▶ **Problem description**:
Only these lines, please: the first one of the records through the one containing "- Measured end-effector", retyped exactly, both ends included and pictures omitted.

*** Opening Data records ***

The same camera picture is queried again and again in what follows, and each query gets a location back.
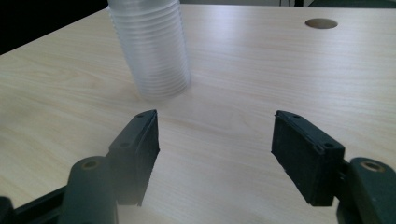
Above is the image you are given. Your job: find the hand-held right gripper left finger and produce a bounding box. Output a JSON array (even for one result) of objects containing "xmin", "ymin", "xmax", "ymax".
[{"xmin": 106, "ymin": 109, "xmax": 161, "ymax": 207}]

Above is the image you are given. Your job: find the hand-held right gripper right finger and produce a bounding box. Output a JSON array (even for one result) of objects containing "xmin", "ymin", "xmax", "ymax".
[{"xmin": 271, "ymin": 109, "xmax": 346, "ymax": 207}]

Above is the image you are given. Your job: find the stack of clear plastic cups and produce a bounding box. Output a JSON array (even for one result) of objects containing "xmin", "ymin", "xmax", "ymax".
[{"xmin": 106, "ymin": 0, "xmax": 191, "ymax": 100}]

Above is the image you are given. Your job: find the small black disc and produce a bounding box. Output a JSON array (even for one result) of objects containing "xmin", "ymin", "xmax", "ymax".
[{"xmin": 304, "ymin": 18, "xmax": 339, "ymax": 30}]

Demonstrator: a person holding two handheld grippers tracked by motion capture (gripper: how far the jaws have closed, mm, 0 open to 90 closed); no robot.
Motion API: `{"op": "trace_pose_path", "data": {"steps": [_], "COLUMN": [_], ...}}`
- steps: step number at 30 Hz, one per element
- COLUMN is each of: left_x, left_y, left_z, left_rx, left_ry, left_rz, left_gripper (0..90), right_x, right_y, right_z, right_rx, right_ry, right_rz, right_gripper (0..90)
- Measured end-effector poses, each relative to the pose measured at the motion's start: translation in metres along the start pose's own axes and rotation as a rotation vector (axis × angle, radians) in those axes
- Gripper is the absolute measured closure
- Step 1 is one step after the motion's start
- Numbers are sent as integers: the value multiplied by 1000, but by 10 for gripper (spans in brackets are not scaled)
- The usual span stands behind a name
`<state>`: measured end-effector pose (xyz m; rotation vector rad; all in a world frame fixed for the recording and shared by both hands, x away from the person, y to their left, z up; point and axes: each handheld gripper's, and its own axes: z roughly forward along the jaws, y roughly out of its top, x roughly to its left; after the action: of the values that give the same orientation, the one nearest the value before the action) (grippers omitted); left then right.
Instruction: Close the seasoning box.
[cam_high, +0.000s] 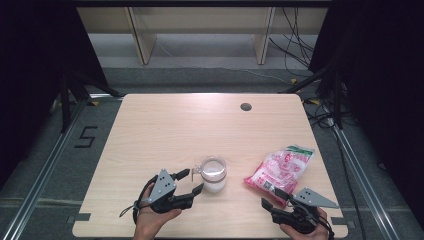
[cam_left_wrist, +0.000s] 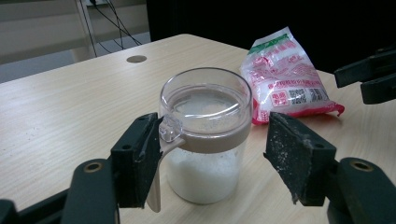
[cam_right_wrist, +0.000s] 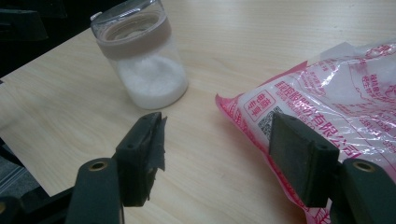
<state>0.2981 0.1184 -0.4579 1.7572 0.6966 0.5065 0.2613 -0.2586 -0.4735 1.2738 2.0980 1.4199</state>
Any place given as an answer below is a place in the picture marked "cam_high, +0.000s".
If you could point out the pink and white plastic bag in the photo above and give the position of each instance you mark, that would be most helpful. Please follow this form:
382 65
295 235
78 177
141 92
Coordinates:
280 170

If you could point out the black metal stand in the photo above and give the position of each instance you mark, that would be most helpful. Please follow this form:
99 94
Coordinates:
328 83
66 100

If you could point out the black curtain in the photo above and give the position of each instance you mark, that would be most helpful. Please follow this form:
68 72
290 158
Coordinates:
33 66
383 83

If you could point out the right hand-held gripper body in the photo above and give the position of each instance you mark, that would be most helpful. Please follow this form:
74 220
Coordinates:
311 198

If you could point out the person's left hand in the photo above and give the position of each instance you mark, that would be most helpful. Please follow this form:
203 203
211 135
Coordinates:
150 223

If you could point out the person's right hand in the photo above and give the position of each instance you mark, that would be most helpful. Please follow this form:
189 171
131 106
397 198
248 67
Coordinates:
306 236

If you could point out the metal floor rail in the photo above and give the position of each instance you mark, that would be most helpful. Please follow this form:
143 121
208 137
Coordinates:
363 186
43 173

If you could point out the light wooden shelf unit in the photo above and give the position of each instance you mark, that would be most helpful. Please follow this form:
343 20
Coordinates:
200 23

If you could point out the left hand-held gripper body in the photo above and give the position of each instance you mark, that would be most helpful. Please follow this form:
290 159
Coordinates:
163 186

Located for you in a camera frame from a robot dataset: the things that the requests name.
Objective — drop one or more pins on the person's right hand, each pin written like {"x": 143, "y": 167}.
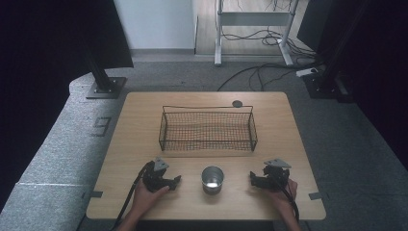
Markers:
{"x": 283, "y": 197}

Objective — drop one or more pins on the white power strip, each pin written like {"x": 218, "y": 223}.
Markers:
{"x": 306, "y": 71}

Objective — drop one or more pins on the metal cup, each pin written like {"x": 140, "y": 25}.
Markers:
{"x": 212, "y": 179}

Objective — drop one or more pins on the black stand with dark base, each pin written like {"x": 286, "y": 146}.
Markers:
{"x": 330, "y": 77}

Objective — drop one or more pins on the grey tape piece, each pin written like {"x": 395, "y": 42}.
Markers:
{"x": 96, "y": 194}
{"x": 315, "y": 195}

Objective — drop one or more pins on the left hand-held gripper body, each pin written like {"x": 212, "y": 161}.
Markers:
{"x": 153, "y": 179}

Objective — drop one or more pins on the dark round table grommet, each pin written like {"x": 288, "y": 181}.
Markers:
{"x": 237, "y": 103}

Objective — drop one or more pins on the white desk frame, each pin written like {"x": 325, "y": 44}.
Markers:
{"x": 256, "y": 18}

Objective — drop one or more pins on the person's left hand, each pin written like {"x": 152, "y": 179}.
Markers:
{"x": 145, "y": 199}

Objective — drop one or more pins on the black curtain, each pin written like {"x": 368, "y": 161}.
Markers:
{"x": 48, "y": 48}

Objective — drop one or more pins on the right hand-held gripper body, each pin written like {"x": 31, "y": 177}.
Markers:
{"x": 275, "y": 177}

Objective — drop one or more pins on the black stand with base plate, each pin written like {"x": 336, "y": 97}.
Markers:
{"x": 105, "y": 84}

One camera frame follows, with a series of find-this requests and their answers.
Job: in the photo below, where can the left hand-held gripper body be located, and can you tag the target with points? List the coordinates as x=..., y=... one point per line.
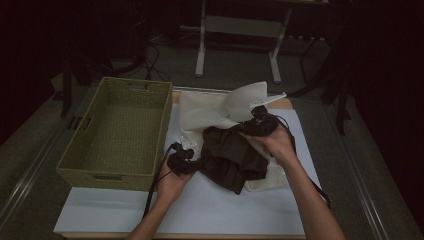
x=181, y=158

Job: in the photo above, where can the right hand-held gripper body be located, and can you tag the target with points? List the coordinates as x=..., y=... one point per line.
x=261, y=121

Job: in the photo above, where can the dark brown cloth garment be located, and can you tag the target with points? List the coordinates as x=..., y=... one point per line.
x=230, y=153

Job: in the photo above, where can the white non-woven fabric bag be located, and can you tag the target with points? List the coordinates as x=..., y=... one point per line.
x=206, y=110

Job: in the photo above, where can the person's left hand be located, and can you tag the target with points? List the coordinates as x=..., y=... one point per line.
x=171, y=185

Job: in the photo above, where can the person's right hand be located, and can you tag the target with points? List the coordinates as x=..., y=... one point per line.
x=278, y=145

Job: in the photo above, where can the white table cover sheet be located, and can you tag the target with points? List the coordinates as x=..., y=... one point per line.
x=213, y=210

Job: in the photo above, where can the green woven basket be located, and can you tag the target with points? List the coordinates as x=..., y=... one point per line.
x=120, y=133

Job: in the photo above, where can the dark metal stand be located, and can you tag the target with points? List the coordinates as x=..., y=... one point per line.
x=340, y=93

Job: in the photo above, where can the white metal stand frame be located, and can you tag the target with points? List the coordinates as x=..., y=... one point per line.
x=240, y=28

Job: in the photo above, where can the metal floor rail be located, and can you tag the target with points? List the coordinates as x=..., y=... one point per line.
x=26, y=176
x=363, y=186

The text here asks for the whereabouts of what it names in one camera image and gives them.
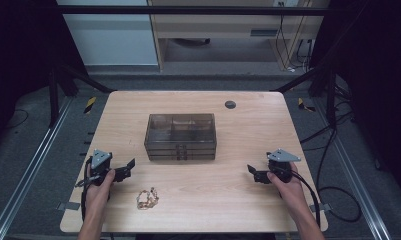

*** Closing Data records ***

▶ **Exercise output**:
The same camera picture is queried again and again in what follows, and each query gets a location back.
Above is the image you are given. Your job: find the hand-held right gripper left finger and produce a bounding box. Output a JSON array (even for one result) of objects containing "xmin", "ymin", "xmax", "ymax".
[{"xmin": 106, "ymin": 109, "xmax": 161, "ymax": 207}]

Above is the image you are given. Your job: find the hand-held right gripper right finger and produce a bounding box. Output a JSON array (even for one result) of objects containing "xmin", "ymin", "xmax", "ymax".
[{"xmin": 271, "ymin": 109, "xmax": 346, "ymax": 207}]

Above is the image you are given. Your job: find the stack of clear plastic cups and produce a bounding box. Output a JSON array (even for one result) of objects containing "xmin", "ymin", "xmax", "ymax".
[{"xmin": 106, "ymin": 0, "xmax": 191, "ymax": 100}]

Above is the image you are given. Your job: find the small black disc and produce a bounding box. Output a JSON array (even for one result) of objects containing "xmin", "ymin", "xmax", "ymax".
[{"xmin": 304, "ymin": 18, "xmax": 339, "ymax": 30}]

Demonstrator: a person holding two handheld grippers tracked by motion capture (gripper: how far the jaws have closed, mm, 0 open to 90 closed); no robot.
Motion API: `{"op": "trace_pose_path", "data": {"steps": [_], "COLUMN": [_], ...}}`
- steps: step number at 30 Hz, one per element
- COLUMN is each of: left_x, left_y, left_z, left_rx, left_ry, left_rz, left_gripper (0..90), right_x, right_y, right_z, right_rx, right_ry, right_rz, right_gripper (0..90)
- Measured end-effector poses, each relative to the pose measured at the motion's start: translation in metres along the start pose's own axes and rotation as a rotation vector (axis × angle, radians) in those axes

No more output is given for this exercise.